Los cuerpos de los 29 desaparecidos que entregaron en diciembre fueron encontrados en los cinco cementerios de los Llanos. Entre los familiares que los recibieron es común que tuvieran, como Melba y María del Carmen, más de un desaparecido. Antes de la ceremonia las familias no se conocían entre sí. Ese jueves, tras salir de ahí, empezaron a hablar entre sollozos. Formaron casi naturalmente una cofradía. Se unieron para acompañarse a sanar, pero también para empujarse a exigir: que lleguen los desaparecidos que faltan, que haya verdad y justicia.

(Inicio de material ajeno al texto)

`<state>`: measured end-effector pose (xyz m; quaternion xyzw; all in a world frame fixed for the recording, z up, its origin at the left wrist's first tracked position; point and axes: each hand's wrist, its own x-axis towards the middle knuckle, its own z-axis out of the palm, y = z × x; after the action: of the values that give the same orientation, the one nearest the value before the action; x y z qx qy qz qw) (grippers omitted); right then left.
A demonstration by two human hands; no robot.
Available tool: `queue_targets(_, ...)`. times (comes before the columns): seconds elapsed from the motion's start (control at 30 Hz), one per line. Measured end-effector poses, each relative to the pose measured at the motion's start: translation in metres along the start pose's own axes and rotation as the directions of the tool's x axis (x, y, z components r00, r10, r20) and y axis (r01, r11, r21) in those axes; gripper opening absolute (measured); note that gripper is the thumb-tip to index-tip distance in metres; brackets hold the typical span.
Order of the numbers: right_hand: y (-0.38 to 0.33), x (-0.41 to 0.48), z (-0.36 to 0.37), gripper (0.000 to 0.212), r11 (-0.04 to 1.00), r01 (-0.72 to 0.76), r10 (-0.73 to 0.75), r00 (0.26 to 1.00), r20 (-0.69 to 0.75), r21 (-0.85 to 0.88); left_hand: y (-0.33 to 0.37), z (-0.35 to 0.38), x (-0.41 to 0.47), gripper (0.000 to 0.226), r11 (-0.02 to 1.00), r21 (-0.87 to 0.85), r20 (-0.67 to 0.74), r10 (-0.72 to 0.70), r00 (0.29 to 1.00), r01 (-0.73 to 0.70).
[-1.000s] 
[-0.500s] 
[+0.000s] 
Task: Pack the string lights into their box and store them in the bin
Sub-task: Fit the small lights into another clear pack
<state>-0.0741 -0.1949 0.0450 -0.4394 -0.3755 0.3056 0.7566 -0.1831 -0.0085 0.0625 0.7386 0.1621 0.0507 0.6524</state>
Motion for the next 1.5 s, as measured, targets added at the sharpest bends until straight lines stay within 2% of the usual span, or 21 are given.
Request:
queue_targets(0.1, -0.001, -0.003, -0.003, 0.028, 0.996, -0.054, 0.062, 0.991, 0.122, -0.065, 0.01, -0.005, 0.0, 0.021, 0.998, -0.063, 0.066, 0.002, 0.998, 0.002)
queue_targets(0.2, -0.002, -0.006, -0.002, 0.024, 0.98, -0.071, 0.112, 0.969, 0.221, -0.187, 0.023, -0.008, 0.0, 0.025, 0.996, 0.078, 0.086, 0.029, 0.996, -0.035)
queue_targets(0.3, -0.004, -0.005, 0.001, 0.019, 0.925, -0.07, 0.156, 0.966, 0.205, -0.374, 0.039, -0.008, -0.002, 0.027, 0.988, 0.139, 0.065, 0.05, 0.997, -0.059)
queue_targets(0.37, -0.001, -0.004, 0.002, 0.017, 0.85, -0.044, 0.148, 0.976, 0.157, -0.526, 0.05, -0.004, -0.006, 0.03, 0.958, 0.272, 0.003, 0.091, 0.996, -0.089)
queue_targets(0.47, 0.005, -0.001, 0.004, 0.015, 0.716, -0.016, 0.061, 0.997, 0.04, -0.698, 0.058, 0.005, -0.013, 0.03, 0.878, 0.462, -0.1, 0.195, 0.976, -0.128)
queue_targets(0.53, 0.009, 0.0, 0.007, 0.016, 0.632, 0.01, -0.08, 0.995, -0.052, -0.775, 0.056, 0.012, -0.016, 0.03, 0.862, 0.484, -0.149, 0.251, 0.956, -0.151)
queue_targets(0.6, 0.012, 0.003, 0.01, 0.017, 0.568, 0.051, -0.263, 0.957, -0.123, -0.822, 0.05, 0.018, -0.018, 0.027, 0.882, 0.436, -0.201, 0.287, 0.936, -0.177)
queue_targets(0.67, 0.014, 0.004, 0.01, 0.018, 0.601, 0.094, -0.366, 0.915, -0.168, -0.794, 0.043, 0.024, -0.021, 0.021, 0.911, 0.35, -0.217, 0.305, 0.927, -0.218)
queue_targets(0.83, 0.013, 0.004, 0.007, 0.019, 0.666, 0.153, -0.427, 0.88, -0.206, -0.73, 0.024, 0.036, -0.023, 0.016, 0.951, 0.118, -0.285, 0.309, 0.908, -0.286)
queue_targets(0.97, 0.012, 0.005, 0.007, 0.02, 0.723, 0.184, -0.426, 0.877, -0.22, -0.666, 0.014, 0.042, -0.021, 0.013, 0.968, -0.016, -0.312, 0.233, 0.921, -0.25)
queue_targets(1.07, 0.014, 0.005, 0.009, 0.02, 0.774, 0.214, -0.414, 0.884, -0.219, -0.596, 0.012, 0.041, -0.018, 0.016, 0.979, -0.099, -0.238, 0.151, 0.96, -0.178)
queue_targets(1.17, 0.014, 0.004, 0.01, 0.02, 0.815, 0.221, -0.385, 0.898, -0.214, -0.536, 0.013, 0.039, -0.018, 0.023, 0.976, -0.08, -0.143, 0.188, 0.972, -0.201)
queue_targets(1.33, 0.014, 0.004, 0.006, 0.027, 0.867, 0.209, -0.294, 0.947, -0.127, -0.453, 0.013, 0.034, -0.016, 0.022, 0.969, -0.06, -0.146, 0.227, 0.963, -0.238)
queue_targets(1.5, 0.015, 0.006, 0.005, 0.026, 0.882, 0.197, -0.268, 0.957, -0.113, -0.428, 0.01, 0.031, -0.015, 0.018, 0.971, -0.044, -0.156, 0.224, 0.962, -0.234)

Hasta el momento su lucha va por la mitad: siguen sin explicarles quién, cómo y por qué mató a su familiar. Las mejillas se les ponen coloradas de la ira cuando ruegan que alguien les dé explicaciones y los culpables de las desapariciones pongan la cara. Como el carácter del acuerdo entre el Gobierno y las Farc fue humanitario, el proceso que lleva la Fiscalía por el momento no busca a los culpables sino únicamente el alivio de las familias. Parece, sin embargo, que para las víctimas una cosa no es diferente de la otra. Los investigadores y forenses, que por ahora pausan de nuevo su trabajo en La Macarena, tiene la orden de seguir agilizando la identificación de los cuerpos en otros cementerios del país.

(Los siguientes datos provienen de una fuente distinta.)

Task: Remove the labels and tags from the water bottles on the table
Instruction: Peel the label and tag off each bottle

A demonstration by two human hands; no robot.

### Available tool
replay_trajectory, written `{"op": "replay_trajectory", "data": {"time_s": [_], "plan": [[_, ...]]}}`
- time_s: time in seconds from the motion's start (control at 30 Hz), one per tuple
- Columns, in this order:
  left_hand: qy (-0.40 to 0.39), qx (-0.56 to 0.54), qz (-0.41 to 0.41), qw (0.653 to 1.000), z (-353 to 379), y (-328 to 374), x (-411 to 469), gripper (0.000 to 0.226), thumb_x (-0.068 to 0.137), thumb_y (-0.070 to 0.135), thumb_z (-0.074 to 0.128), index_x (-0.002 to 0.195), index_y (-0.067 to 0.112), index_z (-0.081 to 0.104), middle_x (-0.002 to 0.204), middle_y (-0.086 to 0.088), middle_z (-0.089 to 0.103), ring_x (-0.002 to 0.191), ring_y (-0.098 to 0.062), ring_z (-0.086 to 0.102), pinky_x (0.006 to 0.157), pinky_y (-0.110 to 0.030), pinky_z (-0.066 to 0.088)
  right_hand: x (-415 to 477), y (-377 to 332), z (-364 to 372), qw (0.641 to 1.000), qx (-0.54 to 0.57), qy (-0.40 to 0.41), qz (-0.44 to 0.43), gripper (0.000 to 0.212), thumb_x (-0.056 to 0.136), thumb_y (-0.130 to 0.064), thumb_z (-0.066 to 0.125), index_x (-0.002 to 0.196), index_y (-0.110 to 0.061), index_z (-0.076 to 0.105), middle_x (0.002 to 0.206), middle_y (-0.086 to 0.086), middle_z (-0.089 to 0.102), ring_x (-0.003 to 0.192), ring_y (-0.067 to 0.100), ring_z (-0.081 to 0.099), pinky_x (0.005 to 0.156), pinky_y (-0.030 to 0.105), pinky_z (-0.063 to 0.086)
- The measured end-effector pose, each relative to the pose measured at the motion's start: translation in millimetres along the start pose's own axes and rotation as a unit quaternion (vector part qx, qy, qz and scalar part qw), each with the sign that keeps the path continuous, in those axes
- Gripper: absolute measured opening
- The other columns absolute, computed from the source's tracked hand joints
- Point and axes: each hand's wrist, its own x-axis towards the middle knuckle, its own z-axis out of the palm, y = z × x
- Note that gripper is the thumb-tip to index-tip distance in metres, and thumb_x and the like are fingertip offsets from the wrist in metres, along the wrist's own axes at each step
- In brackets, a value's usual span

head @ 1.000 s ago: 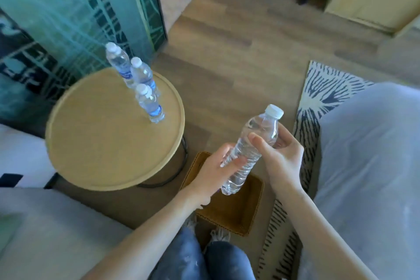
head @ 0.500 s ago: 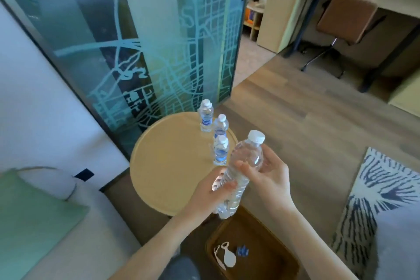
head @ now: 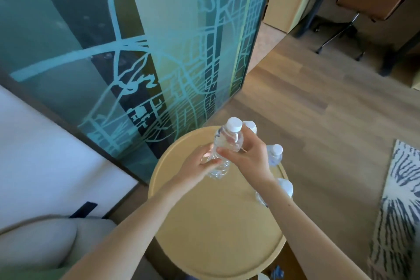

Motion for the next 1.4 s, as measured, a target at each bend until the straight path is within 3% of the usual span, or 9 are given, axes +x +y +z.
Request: {"op": "replay_trajectory", "data": {"time_s": [0.07,0.2,0.33,0.53,0.67,1.07,1.2,1.3,1.4], "plan": [[-0.019,0.003,-0.009,1.0,-10.5,-23.2,33.3,0.047,0.096,0.03,0.064,0.141,0.023,0.051,0.136,0.002,0.057,0.126,-0.011,0.053,0.1,-0.027,0.041,28.8,23.8,18.1,1.0,-0.002,0.008,0.003,0.045,0.061,-0.038,0.087,0.1,-0.038,0.066,0.081,-0.016,0.069,0.075,0.008,0.066,0.069,0.027,0.053],[-0.022,-0.022,-0.007,0.999,-21.9,-69.0,87.4,0.047,0.096,0.02,0.064,0.141,0.016,0.051,0.137,-0.004,0.057,0.13,-0.018,0.053,0.107,-0.032,0.043,77.2,76.3,47.5,1.0,-0.006,0.018,0.012,0.064,0.056,-0.038,0.088,0.115,-0.024,0.067,0.095,-0.005,0.073,0.092,0.02,0.071,0.081,0.034,0.058],[-0.014,-0.059,0.013,0.998,-27.2,-101.2,121.3,0.044,0.096,0.015,0.064,0.139,0.014,0.053,0.136,-0.002,0.06,0.127,-0.01,0.056,0.1,-0.021,0.045,109.4,115.0,64.6,0.999,-0.004,0.028,0.016,0.065,0.062,-0.021,0.091,0.122,-0.027,0.067,0.103,-0.009,0.075,0.097,0.009,0.072,0.077,0.019,0.055],[0.012,-0.088,0.005,0.996,-30.2,-135.2,147.6,0.047,0.093,0.015,0.069,0.138,0.015,0.057,0.137,-0.002,0.06,0.128,-0.014,0.056,0.11,-0.041,0.043,133.3,140.9,79.1,1.0,-0.019,0.014,0.021,0.067,0.064,-0.01,0.093,0.123,-0.027,0.066,0.108,-0.012,0.075,0.101,0.006,0.071,0.08,0.016,0.053],[0.028,-0.1,-0.006,0.995,-27.1,-152.6,156.3,0.05,0.09,0.02,0.073,0.137,0.018,0.057,0.138,0.003,0.06,0.13,-0.013,0.053,0.113,-0.046,0.039,139.3,152.1,82.3,0.999,-0.035,0.006,0.017,0.065,0.064,-0.003,0.09,0.115,-0.036,0.067,0.105,-0.014,0.075,0.098,0.005,0.071,0.078,0.015,0.053],[0.023,-0.129,-0.024,0.991,-16.3,-162.0,157.4,0.058,0.091,0.028,0.072,0.144,0.027,0.048,0.148,0.011,0.049,0.142,-0.011,0.039,0.115,-0.034,0.033,137.9,155.3,79.6,0.999,-0.041,-0.018,0.013,0.068,0.064,-0.011,0.087,0.115,-0.048,0.059,0.107,-0.022,0.068,0.102,0.001,0.067,0.079,0.012,0.052],[0.024,-0.08,-0.023,0.996,-16.6,-149.4,149.2,0.06,0.092,0.031,0.071,0.146,0.03,0.044,0.149,0.012,0.048,0.141,-0.008,0.039,0.116,-0.037,0.032,132.3,147.6,77.6,0.999,-0.041,-0.03,0.016,0.08,0.07,-0.012,0.086,0.134,-0.042,0.051,0.12,-0.026,0.063,0.114,-0.001,0.061,0.084,0.009,0.05],[0.085,-0.077,-0.044,0.992,-17.2,-135.3,134.1,0.057,0.091,0.03,0.073,0.141,0.024,0.047,0.142,0.007,0.052,0.129,-0.012,0.051,0.103,-0.03,0.042,117.0,135.6,71.1,0.999,-0.036,-0.001,0.01,0.085,0.071,-0.014,0.089,0.136,-0.048,0.045,0.127,-0.034,0.054,0.12,-0.004,0.056,0.097,0.009,0.044],[0.175,-0.089,-0.052,0.979,-14.0,-117.8,97.2,0.035,0.092,0.026,0.071,0.124,0.02,0.058,0.117,0.011,0.062,0.109,-0.009,0.061,0.078,-0.01,0.045,81.0,113.8,55.5,0.998,-0.007,0.059,0.018,0.073,0.075,-0.015,0.089,0.129,-0.045,0.05,0.128,-0.023,0.057,0.12,0.0,0.058,0.103,0.019,0.047]]}}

A La Macarena le seguirán más cementerios: en todo el país todavía hay alrededor de 20 mil desaparecidos legalmente enterrados pero sin identificar. Los cálculos de algunas organizaciones de derechos humanos apuntan a que Colombia necesitará tres generaciones más para encontrarlos a todos. Ese caos se creó por la negligencia o el descuido o las negras intenciones de quien no permitió que desde un principio se trataran de identificar a los ene enes que llegaban.
Cuando cae la noche sobre La Macarena se escucha con nitidez el cauce de un riachuelo. Es el límite entre el pueblo y el verde espeso que abre las puertas de la serranía. Aparecen de nuevo las palabras de Jesús, el sepulturero: “aquí la guerrilla y los paracos mataban mucho… los muertos de ellos se los llevaba el río o se los tragaba la selva”. En Colombia hay más de 45 mil desaparecidos durante el conflicto: un número desborda por más del doble los 20 mil cadáveres que hay enterrados legalmente. En los cementerios de los Llanos se dio un primer paso, pero quienes continúen la búsqueda, si quieren encontrar respuestas, tendrán que enlodarse en el río y desyerbar la selva.